The reader will no doubt already have detected the central paradox in the thesis I am advancing. It arises from the fact that politicians are basically avid for power, and work hard to get more of it. Yet here we have a political class with a remarkable passion to devolve power away from Britain to, well, anywhere really, starting with the EU, and extending to those who want to come and live in Britain, as well as to international committees and declarations of rights. Even when Margaret Thatcher faced invasion of the Falkland Islands, this passion was evident. Many of her colleagues, wanted to hand the matter to the UN in the search for a negotiated settlement. This would have risked consigning the fate of British subjects to the mercy of a particularly vile military regime. But our oligarchs are dedicated to internationality. They deplore the selfishness of national sovereignty and see wisdom supremely in foreigners sitting in committees.

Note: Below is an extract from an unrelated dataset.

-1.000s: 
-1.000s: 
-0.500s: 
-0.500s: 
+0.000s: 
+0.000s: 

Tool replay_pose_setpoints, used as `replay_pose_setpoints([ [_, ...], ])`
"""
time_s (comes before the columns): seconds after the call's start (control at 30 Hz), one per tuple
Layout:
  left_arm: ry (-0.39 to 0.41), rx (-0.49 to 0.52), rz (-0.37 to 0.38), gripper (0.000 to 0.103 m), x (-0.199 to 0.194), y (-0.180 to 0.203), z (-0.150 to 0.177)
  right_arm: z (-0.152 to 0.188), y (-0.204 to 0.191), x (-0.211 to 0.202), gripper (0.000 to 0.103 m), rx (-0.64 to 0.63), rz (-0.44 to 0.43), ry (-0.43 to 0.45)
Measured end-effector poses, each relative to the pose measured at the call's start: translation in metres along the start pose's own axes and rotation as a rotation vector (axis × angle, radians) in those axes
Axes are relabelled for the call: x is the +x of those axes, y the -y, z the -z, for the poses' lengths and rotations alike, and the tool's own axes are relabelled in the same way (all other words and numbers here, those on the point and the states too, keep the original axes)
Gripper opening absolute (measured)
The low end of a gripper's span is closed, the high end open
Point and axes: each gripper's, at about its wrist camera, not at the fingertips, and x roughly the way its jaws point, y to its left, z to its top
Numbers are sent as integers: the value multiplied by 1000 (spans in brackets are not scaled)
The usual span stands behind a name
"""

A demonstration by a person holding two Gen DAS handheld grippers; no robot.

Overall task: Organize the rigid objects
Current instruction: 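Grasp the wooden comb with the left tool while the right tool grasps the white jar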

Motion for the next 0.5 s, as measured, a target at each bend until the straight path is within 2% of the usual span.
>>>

Why then are these politicians so different from others? The answer to this question is complicated because it must take us back to the Enlightenment, that crucial 18th-century period when, according to legend, Europeans threw off the yoke of religious superstition and began to respect evidence-based science. Here was the beginning of those passions to perfect society that we now recognise by such names as nationalism, anarchism, positivism, Nazism etc. They were all grand projects of politics designed to make people happy. Such grand projects of course had variable fortunes, but the most deeply entrenched of all was some version of socialism or social justice, a project so powerful in its claim to good intentions that its adherents could stomach as supposedly socialist rulers such unsavoury figures as Stalin, Mao and many others. But by 1989 that particular game was for the moment out of contention. The question faced by Enlightenment idealists was thus: where do we go now?
The answer was: into the international world. Two world wars had focussed the minds of naturally quarrelsome European states on the principle that jaw-jaw is better than war-war. Such politicians as Anthony Eden were accustomed to tossing off remarks about the obsolescence of the age of national sovereignty. The thought behind these remarks was vaguely Kantian, assuming that a world of republics (or democracies as the idea is currently advanced) would inevitably be peaceful. It seemed obvious that the people themselves had no interest in going to war. Here then, in a world of global republics was a new version of that elusive perfection of society, and indeed of the whole world, towards which the Enlightenment never ceased to point. The move from the rule of law to an international version of the same thing would at last bring civilised standards to the world. A useful rhetorical benefit of this new version of perfecting society — indeed, even better, the world — was that it was much more satisfactory to attack the Iraq war as being illegal (which might be given a certain precision) rather than immoral (which fatally depended on values and argument.)
The plausibility of this new perfectionism clearly depended on self-renunciation. Europeans had to surrender some of their own interests in order to demonstrate that their codifications of morals and international life were more than merely a cunning version of imperialism designed to Westernise the world. The way Europeans showed the new order to be the way forward was to offer up some of their own interests as exemplary sacrifices. Preferably, they had to renounce much of their patriotism.